> What to work on
Copy every line that holds the string "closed" from the data below.

> Excerpts from a dataset
# # # #

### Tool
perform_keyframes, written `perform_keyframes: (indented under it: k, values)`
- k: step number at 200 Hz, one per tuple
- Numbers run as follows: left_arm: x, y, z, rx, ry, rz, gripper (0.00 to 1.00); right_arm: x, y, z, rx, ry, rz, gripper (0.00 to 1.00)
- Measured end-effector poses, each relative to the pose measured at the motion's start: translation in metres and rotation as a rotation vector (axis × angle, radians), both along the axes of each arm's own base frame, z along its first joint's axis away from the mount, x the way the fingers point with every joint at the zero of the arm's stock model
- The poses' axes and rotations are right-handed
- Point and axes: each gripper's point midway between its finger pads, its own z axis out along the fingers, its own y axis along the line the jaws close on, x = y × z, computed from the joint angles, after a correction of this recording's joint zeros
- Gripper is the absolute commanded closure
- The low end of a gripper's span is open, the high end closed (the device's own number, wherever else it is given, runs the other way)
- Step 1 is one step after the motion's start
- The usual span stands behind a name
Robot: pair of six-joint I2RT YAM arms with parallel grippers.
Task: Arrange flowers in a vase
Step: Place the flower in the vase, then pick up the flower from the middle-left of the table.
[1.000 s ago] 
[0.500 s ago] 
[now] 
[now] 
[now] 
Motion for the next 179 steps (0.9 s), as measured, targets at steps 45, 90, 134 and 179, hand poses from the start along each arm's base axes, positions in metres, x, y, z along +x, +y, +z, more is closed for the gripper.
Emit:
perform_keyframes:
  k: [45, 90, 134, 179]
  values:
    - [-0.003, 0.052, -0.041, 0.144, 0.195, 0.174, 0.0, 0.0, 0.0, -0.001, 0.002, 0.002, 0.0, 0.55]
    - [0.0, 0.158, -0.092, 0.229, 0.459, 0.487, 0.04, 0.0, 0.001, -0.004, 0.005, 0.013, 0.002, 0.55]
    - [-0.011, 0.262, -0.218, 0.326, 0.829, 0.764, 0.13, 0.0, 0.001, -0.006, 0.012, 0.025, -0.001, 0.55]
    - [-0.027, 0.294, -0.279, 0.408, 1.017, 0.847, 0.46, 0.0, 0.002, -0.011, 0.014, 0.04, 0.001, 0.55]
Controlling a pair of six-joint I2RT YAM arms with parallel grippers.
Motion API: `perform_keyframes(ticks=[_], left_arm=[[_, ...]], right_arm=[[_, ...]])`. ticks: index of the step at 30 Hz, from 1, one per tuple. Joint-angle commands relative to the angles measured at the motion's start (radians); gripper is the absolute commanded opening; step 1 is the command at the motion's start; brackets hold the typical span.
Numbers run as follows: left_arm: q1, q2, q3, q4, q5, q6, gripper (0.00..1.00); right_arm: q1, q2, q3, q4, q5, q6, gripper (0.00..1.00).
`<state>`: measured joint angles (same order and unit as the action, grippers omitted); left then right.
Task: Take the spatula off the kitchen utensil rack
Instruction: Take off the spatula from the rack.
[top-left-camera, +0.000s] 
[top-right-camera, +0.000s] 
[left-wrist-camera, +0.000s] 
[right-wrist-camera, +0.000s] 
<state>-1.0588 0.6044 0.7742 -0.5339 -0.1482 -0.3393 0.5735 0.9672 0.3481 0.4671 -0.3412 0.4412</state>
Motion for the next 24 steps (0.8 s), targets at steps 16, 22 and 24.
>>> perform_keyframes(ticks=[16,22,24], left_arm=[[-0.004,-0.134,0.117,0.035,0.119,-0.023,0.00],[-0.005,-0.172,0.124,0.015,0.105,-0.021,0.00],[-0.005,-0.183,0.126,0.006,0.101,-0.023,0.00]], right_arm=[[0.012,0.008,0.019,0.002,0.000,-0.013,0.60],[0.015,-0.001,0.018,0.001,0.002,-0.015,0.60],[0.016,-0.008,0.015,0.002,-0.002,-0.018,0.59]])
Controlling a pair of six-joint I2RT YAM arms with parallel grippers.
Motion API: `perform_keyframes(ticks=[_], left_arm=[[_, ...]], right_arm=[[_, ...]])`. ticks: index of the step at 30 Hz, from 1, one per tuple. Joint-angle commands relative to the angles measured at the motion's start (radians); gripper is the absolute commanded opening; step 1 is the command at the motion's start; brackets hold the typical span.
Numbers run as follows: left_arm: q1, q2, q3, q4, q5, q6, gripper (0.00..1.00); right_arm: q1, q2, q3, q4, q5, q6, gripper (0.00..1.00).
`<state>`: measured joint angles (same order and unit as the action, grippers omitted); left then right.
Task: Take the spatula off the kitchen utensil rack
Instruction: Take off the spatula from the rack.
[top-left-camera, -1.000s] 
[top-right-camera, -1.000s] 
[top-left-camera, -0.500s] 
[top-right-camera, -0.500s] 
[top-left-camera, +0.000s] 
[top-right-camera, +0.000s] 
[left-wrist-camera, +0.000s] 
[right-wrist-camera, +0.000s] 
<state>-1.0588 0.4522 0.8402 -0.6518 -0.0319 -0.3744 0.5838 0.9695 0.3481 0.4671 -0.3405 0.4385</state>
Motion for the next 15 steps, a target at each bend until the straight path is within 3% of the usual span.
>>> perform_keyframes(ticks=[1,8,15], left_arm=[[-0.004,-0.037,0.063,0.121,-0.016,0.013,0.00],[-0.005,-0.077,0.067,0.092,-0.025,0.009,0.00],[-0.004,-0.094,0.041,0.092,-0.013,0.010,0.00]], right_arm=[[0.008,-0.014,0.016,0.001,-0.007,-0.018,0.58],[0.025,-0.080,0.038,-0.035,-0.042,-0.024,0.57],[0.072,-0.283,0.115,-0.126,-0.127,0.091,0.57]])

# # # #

> Answer box
- The low end of a gripper's span is open, the high end closed (the device's own number, wherever else it is given, runs the other way)
Motion for the next 179 steps (0.9 s), as measured, targets at steps 45, 90, 134 and 179, hand poses from the start along each arm's base axes, positions in metres, x, y, z along +x, +y, +z, more is closed for the gripper.

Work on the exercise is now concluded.